One year ago today, Matt and I declined an invitation to go out with friends. We’d received the invitation—to celebrate birthdays and holidays and the end of another year—earlier in the week, but I’d avoided giving a firm answer, thanks to a hefty dose of denial and a fair amount of wishful thinking. I had told the friend that I wouldn’t be able to commit until the last minute; it would depend on Matt. She’d been understanding.
She was understanding on Saturday, December 16, 2017, when I texted her to say that we (Matt and I) weren’t going to be able to make it.
I had hoped to go—even securing my mom as a babysitter for the night. I had wanted to go with an almost adolescent desperation. For so many weeks and months, we’d been submerged in the world of cancer. I had hoped to come up for air, for just a few hours. I had hoped Matt would be feeling enough like himself that we could stop by and just be Matt and Elaine—or, at least, something approaching Matt and Elaine. I had wanted to feel normal—like another suburban couple out on a Saturday night.
As the day marched on, I accepted a truth I’d known all along. Normal was too far out of reach. We couldn’t go for a couple of reasons. For one, Matt simply wasn’t Matt. He’d be disoriented in a large, loud group. He’d feel out of place in a conversation that he couldn’t quite follow. He’d struggle too much. And that protectiveness. Rightly or wrongly, I didn’t want to expose Matt to a situation in which he might be frustrated.
And two—and this reason is harder to verbalize and largely irrational—we were trying to protect the majority of our friends from our truth. In a way, we were trying to protect ourselves from it, too. The (irrational) logic goes like this: if the majority of our friends didn’t know the extent of Matt’s struggles, then once he got better, we could pretend he’d never struggled at all. That was how Matt and I had dealt with every down cycle. During the upswing, we never discussed the depths to which we sank. We never acknowledged the darkness through which we’d walked. In the upswing, we’d just pick up where we left off from the previous upswing. In a way, we pretended the down cycles never existed. And it was easier to pretend if our friends didn’t know.
That belief. The belief that this struggle was temporary, that this down cycle would end and we’d be able to blot it out of our memory to pick up where we left off, was how hope manifested on December 16, 2017.

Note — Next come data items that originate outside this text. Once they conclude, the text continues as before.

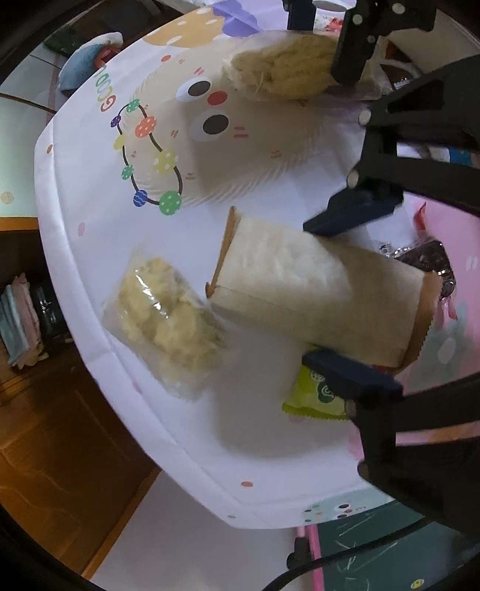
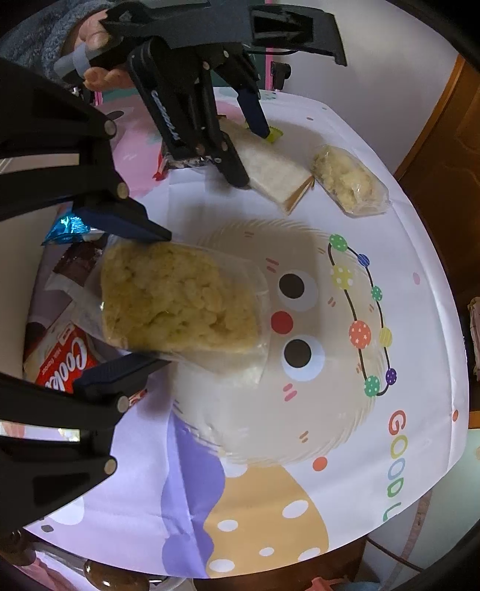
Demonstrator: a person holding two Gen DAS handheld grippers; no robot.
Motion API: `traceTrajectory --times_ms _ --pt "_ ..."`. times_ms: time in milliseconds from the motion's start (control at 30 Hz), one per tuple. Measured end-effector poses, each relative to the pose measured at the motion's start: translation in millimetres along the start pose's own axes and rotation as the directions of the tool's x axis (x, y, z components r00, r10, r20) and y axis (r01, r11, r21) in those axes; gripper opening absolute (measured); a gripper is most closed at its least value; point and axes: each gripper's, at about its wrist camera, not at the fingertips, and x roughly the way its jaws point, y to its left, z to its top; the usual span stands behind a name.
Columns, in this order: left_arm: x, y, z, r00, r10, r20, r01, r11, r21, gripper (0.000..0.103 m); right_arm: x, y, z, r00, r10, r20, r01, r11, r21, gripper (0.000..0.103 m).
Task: Organize snacks
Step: 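Grasp the clear bag of puffed snacks with the right tool while the left grasps a flat bread slice, then lift both held snacks and carry them over the white tray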
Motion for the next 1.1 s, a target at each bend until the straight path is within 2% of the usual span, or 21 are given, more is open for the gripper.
traceTrajectory --times_ms 100,200,367,467,600,767,933,1033,1100 --pt "-6.6 1.2 -3.2 0.999 -0.035 0.035 0.037 0.999 -0.037 0.055 -3.5 -4.4 -1.7 0.999 0.038 0.005 -0.038 0.999 0.003 0.058" --pt "-20.7 5.4 -8.4 0.996 -0.027 0.08 0.033 0.997 -0.075 0.054 -14.6 -5.8 -5.0 0.998 0.055 0.04 -0.055 0.998 -0.011 0.058" --pt "-64.0 18.0 -23.6 0.986 -0.021 0.163 0.052 0.981 -0.186 0.054 -45.3 1.6 -14.6 0.988 0.088 0.126 -0.084 0.996 -0.033 0.058" --pt "-105.3 26.1 -42.2 0.972 -0.031 0.232 0.085 0.971 -0.225 0.054 -79.0 7.1 -27.5 0.974 0.108 0.197 -0.097 0.993 -0.063 0.058" --pt "-171.4 24.8 -77.6 0.936 -0.082 0.343 0.165 0.961 -0.221 0.054 -128.6 23.1 -57.3 0.941 0.154 0.301 -0.123 0.985 -0.118 0.058" --pt "-242.8 19.8 -135.9 0.885 -0.126 0.448 0.236 0.951 -0.199 0.054 -188.4 38.5 -117.3 0.884 0.173 0.434 -0.085 0.973 -0.214 0.058" --pt "-298.2 5.6 -200.9 0.836 -0.036 0.547 0.186 0.958 -0.22 0.054 -217.0 56.6 -173.4 0.834 0.155 0.529 -0.005 0.962 -0.274 0.058" --pt "-314.3 -10.7 -238.6 0.805 -0.022 0.593 0.174 0.964 -0.202 0.054 -224.7 59.3 -212.4 0.801 0.149 0.579 0.032 0.956 -0.29 0.058" --pt "-316.0 -23.5 -260.4 0.795 -0.017 0.606 0.164 0.968 -0.189 0.055 -226.6 59.6 -240.2 0.777 0.146 0.612 0.057 0.953 -0.299 0.058"
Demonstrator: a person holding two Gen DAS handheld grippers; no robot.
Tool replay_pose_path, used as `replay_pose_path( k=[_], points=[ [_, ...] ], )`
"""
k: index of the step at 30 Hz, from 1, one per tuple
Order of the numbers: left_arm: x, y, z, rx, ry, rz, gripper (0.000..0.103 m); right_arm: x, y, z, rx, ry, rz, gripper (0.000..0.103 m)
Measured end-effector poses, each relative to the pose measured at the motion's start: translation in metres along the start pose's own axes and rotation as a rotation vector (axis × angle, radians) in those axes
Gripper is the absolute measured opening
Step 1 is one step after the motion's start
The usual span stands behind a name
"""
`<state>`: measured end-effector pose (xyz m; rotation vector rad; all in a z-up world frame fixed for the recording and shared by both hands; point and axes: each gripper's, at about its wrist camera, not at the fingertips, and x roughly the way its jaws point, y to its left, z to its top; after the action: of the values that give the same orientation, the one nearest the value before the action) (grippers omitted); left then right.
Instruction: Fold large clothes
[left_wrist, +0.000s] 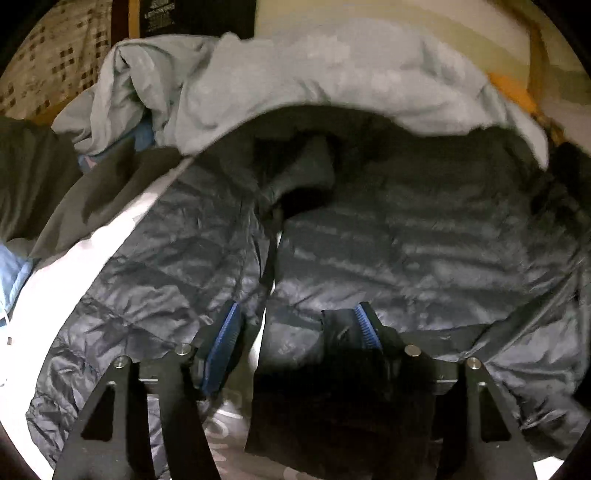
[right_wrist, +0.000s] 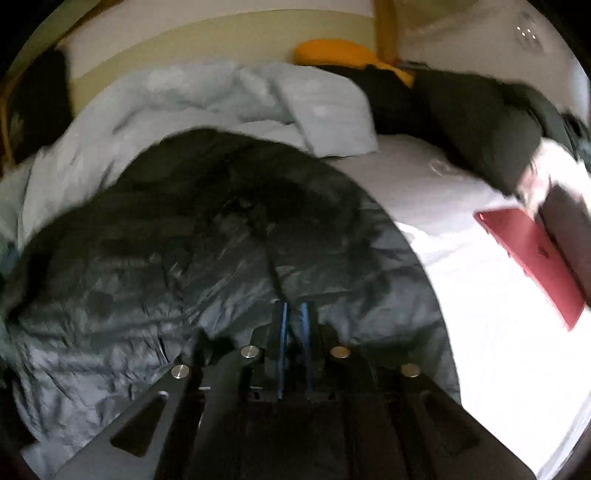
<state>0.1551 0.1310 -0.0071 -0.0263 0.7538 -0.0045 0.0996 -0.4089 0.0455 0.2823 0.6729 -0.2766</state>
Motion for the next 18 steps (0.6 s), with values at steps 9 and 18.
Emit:
replay_pose_path(
  k=[9, 18],
  points=[
    [-0.048, -0.018, 0.0, 0.115, -0.06, 0.112, 0.068, -0.06, 0.037, -0.027, -0.251, -0.01, 0.299, 0.071],
    [-0.082, -0.024, 0.0, 0.152, -0.138, 0.063, 0.081, 0.016, 0.087, -0.065, -0.523, 0.158, 0.031, 0.071]
  ],
)
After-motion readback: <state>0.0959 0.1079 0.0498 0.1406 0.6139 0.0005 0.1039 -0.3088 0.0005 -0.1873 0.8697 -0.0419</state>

That night, because we had a sitter, because my mom encouraged us to go out, we (Matt and I) went out. We went for dinner—and I wish I could say it was easy and fun. It wasn’t. Conversation was strained. Matt’s warped reality combined with my disappointment was an explosive combination. Afterward, we went to see the new Star Wars movie. We’d gotten to the theater late and had no choice but to sit in the very first row.
I don’t really remember why we didn’t leave—return the tickets for a refund and go home. I vaguely remember Matt wanting to stay. We watched the entire movie. Two plus hours craning our necks up to an impossible angle.
I remember almost nothing of the movie, except this: Matt had loved it. That close, he’d been able to see the screen and all the details that mattered in the movie. For weeks prior, he’d been unable to watch TV at home. He’d all but given up watching football and basketball. But finally, he’d been able to watch a movie. He’d gotten a few hours of normal.
Without realizing it, we’d gotten my wish. The chance to come up for air.